My sword comes up. My legs carry me forward. And the wanting—the terrible, overwhelming need that should break me—becomes fuel instead of chains.

The first loyalist dies before he can raise his weapon.

The second dies reaching for an alarm bell that will never ring. The third manages to get his blade up, manages to block my first strike, but the second takes his arm and the third takes his head.

Blood sprays across the chapel’s stone floor. The pews—fitted with restraints, I notice, designed to hold unwilling congregants—become obstacles I navigate without thought. The stained glass windows paint everything in shades of crimson, light filtering through scenes that depict the Bloom’s supposed divine origins. The founding of the cult. The first Abbot’s ascension to something more than human.

All of it burning now. All of it dying.

More loyalists pour from the side chambers. A dozen of them. Maybe more. They’ve barricaded themselves in the chapel for their last stand, and they fight with the desperate fury of cornered animals who know death is coming.

I give them what they’re waiting for.

The fighting is brutal.

My sword rises and falls with mechanical precision—the executioner’s rhythm I learned in decades of practice, efficient and unstoppable. Bodies pile around me. Blood makes the floor treacherous. The spores keep working on my system, amplifying every sensation until the copper smell of death becomes overwhelming, until the heat of combat feels like fire beneath my skin.

But the wanting doesn’t break me. Not this time.

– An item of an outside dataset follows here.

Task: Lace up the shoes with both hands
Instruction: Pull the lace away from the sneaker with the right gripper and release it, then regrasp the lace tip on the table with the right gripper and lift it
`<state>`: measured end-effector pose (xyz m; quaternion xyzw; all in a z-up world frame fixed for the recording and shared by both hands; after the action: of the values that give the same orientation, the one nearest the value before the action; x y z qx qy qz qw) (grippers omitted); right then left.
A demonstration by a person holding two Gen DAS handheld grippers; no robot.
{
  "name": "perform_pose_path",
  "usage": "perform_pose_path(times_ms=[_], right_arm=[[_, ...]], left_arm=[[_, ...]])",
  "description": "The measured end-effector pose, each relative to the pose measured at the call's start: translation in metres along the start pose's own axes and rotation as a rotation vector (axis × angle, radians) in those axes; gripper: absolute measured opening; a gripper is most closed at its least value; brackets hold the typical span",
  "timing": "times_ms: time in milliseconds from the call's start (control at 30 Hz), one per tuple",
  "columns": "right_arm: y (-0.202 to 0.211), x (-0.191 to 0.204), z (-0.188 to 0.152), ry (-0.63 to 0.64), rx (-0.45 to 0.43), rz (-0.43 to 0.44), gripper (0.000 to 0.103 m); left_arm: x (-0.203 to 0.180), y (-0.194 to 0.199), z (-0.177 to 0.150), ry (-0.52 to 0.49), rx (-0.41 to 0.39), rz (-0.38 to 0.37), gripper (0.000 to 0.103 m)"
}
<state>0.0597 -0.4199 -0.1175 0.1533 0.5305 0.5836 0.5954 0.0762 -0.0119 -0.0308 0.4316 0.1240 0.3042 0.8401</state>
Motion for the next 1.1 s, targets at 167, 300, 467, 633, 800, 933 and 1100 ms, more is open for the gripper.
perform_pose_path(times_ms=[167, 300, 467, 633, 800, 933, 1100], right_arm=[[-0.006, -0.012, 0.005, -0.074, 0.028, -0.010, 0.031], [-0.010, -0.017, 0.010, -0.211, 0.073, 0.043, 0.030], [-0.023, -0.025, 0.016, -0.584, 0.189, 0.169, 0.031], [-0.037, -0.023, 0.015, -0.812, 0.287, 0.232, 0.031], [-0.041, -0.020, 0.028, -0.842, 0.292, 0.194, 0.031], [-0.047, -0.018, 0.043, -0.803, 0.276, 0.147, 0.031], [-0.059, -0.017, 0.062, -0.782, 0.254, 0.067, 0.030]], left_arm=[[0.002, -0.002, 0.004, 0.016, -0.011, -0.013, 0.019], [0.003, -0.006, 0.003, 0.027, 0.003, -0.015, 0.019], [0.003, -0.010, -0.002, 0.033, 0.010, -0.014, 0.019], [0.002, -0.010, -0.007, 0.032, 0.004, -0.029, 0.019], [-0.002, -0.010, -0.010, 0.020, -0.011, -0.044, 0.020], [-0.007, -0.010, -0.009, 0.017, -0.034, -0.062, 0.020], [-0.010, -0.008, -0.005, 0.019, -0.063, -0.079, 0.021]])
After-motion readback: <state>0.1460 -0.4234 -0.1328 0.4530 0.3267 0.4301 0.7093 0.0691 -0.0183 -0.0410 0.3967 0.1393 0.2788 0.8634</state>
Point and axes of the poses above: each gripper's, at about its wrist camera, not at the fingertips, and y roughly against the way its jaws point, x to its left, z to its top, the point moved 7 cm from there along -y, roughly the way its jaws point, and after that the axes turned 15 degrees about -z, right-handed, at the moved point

Every stroke of my blade is a want fulfilled. Every loyalist who falls is one less threat to the woman fighting beside me. Every heartbeat brings us closer to the end of this—to themoment when we can walk out of this monastery and never look back.

A loyalist catches me from the blind side—the left, where my damaged eye leaves gaps in my vision. His blade slices across my ribs, drawing blood that mingles with the crimson already coating my armor. The pain registers as distant, irrelevant. I spin, catch his next strike on my sword, then drive my forehead into his face with force that shatters bone.

He drops. I move on.

Arwen fights at my side.

She’s not a warrior—I know this. Have known it since the moment I met her in the Thornwood, a half-starved escapee who relied on cunning rather than combat to survive. She doesn’t have my training, my strength, my decades of practice with blade and body.

But she has something I don’t: years of learning how cultists think. How they move. Where their faith leaves them exposed.

“Left!” Her voice cuts through the chaos. I pivot, catch the loyalist flanking me with a backhand strike that opens his throat. He gurgles. Falls. Arwen has already moved on, her stolen blade finding gaps in another cultist’s defenses.

She knows where they’re vulnerable. Knows the hesitation that comes before they commit to an attack. Knows the prayers they mutter under their breath and the moments when faith falters and leaves them exposed.

She protects my blind side. Warns me of attacks I can’t see. Moves with me as if we’ve been fighting as a unit for years instead of days.

We carve a path through the chapel’s heart, leaving bodies in our wake.

The loyalists keep coming—emerging from behind the altar, dropping from the galleries above, appearing from shadows thatseem to spawn new enemies with every breath. It doesn’t matter. We cut through them anyway.